§ **Assignment**
The following data has a line with "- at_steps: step" and a line with "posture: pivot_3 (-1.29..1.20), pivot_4". Write out exactly those lines and all the lines between them.

Records from a data source
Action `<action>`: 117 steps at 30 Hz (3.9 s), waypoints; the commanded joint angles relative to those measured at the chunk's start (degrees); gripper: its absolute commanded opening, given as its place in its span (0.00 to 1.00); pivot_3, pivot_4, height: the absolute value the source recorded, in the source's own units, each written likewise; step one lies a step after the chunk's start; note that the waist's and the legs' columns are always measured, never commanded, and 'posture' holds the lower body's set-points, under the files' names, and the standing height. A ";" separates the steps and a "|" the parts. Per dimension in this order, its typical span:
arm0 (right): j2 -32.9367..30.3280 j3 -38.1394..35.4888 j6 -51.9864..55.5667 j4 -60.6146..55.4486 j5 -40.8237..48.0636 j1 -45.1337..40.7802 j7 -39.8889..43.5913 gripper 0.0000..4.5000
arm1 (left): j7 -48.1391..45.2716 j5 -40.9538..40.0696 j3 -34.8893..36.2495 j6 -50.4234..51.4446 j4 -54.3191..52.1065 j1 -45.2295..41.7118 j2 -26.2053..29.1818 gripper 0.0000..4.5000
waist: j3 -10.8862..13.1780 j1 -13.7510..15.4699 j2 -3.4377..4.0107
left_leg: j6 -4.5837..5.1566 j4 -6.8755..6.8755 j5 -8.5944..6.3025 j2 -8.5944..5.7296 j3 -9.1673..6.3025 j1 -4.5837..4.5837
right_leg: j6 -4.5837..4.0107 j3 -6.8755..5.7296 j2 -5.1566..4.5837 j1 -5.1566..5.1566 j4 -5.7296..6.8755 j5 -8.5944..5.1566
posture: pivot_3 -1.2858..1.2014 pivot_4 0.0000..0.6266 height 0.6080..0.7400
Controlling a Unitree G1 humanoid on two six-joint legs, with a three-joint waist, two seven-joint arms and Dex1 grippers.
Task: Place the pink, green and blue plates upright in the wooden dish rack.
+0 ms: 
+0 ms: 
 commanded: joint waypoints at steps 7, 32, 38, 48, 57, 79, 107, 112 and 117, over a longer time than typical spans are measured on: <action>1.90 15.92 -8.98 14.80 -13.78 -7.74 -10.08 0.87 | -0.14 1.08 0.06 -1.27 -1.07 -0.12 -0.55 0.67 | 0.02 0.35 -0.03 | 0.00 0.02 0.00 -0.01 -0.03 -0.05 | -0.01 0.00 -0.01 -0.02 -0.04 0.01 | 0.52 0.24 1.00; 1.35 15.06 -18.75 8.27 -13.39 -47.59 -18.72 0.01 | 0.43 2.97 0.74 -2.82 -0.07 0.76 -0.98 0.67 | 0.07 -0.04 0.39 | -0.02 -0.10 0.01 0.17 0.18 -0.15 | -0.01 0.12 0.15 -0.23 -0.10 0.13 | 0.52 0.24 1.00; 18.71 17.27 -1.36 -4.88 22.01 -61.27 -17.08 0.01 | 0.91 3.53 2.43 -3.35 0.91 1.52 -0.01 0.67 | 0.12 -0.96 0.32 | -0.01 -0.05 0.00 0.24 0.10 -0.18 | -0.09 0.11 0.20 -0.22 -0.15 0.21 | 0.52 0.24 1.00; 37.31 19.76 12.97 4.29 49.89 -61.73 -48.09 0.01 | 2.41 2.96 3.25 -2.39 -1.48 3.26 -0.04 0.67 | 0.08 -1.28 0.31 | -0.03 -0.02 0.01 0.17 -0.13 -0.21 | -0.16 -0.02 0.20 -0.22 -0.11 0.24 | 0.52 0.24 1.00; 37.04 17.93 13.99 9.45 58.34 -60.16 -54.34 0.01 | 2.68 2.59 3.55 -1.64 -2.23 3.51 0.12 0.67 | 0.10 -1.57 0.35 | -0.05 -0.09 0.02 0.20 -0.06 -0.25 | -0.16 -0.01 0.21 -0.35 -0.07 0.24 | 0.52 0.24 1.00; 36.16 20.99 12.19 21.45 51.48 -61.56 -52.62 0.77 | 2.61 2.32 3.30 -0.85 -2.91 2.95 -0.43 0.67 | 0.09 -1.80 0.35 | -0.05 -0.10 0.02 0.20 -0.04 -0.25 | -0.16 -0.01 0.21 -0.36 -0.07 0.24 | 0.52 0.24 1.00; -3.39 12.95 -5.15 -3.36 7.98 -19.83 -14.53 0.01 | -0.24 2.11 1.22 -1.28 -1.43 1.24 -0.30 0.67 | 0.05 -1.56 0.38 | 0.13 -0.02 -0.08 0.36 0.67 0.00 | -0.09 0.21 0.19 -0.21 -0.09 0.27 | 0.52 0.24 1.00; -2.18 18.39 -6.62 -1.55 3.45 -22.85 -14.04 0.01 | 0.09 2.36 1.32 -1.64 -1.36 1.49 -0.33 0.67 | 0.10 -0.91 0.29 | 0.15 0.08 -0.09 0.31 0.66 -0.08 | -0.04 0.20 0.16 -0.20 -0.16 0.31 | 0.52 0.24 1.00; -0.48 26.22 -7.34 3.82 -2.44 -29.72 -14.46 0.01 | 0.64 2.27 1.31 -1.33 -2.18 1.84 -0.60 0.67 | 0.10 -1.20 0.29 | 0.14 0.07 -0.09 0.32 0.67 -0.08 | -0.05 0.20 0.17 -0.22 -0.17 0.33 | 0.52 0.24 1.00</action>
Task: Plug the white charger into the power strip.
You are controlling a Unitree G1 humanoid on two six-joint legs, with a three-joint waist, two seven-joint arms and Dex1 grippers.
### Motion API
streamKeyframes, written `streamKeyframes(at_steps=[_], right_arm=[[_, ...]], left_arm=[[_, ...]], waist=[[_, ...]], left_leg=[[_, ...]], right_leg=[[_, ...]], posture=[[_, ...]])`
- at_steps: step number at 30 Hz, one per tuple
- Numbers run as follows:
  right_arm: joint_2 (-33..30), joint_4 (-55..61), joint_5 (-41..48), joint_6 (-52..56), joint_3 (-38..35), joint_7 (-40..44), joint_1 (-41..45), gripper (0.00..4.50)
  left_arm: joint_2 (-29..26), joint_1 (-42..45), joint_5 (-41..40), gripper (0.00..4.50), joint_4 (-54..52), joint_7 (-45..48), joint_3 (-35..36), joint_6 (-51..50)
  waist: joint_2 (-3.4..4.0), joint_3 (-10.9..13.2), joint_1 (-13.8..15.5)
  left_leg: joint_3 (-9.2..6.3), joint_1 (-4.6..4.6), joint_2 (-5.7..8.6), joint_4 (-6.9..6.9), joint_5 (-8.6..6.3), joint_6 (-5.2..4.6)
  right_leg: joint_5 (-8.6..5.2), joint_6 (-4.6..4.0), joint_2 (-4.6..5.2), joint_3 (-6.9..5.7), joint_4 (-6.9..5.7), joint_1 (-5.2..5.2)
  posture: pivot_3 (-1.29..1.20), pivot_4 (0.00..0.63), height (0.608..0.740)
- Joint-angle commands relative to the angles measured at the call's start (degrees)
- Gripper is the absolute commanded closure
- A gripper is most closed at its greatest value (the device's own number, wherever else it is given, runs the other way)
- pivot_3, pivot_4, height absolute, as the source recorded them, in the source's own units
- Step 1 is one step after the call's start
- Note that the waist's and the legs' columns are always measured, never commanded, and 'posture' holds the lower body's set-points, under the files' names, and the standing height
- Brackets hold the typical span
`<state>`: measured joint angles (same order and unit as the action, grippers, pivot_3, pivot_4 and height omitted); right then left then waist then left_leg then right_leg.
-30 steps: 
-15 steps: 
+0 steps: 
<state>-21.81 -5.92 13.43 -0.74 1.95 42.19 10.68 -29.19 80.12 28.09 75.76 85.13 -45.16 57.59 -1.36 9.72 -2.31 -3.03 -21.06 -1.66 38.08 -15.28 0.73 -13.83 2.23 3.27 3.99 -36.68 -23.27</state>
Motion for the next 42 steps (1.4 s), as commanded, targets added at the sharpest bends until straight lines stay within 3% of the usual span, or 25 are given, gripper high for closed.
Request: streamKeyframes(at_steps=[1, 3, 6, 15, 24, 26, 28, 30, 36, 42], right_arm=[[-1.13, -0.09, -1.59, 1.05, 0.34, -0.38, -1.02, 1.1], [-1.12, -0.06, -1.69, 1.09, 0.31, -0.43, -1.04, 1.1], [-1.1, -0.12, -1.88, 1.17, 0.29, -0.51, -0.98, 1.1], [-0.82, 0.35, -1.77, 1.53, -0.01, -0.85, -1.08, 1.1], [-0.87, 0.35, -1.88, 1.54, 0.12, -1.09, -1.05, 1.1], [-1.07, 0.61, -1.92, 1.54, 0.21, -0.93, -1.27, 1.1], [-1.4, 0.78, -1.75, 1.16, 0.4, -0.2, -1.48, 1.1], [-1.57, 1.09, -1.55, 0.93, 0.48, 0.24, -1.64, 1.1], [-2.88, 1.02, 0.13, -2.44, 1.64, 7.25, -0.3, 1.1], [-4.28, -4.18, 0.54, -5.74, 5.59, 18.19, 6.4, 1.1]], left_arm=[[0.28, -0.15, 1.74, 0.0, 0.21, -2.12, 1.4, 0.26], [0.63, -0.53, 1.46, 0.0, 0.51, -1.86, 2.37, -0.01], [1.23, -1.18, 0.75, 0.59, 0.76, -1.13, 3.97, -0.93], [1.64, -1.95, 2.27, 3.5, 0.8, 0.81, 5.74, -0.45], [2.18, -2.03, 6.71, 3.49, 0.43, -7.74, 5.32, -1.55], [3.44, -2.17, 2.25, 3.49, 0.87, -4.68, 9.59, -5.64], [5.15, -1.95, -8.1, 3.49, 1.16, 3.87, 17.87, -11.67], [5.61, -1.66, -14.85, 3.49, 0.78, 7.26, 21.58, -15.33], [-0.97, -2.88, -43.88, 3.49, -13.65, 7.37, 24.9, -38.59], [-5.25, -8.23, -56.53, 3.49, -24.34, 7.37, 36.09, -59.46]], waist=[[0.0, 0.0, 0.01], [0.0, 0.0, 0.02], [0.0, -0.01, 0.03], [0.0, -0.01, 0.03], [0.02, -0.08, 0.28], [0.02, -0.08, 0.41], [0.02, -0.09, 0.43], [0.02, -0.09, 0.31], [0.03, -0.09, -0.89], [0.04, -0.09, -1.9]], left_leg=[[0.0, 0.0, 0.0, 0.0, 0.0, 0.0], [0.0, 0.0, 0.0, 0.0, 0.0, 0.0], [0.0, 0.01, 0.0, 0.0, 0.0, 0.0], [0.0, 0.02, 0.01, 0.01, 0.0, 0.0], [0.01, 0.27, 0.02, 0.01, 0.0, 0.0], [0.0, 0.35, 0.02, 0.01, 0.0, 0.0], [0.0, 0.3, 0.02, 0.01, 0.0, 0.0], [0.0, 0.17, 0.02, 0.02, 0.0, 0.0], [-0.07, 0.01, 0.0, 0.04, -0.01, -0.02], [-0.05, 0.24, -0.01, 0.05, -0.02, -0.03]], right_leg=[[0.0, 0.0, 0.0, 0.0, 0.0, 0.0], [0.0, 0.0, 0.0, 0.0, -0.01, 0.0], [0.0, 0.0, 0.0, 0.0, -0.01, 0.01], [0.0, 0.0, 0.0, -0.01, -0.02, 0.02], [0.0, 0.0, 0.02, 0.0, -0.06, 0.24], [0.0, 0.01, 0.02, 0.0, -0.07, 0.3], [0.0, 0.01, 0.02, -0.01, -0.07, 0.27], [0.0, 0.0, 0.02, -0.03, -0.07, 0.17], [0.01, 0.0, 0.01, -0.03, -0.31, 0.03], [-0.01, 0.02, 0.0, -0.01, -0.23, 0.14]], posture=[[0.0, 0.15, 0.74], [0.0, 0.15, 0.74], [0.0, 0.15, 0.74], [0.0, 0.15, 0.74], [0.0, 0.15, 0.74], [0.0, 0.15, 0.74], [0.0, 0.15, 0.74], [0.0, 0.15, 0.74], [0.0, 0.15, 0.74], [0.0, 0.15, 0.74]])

§ **Solved problem**
- at_steps: step number at 30 Hz, one per tuple
- Numbers run as follows:
  right_arm: joint_2 (-33..30), joint_4 (-55..61), joint_5 (-41..48), joint_6 (-52..56), joint_3 (-38..35), joint_7 (-40..44), joint_1 (-41..45), gripper (0.00..4.50)
  left_arm: joint_2 (-29..26), joint_1 (-42..45), joint_5 (-41..40), gripper (0.00..4.50), joint_4 (-54..52), joint_7 (-45..48), joint_3 (-35..36), joint_6 (-51..50)
  waist: joint_2 (-3.4..4.0), joint_3 (-10.9..13.2), joint_1 (-13.8..15.5)
  left_leg: joint_3 (-9.2..6.3), joint_1 (-4.6..4.6), joint_2 (-5.7..8.6), joint_4 (-6.9..6.9), joint_5 (-8.6..6.3), joint_6 (-5.2..4.6)
  right_leg: joint_5 (-8.6..5.2), joint_6 (-4.6..4.0), joint_2 (-4.6..5.2), joint_3 (-6.9..5.7), joint_4 (-6.9..5.7), joint_1 (-5.2..5.2)
  posture: pivot_3 (-1.29..1.20), pivot_4 (0.00..0.63), height (0.608..0.740)

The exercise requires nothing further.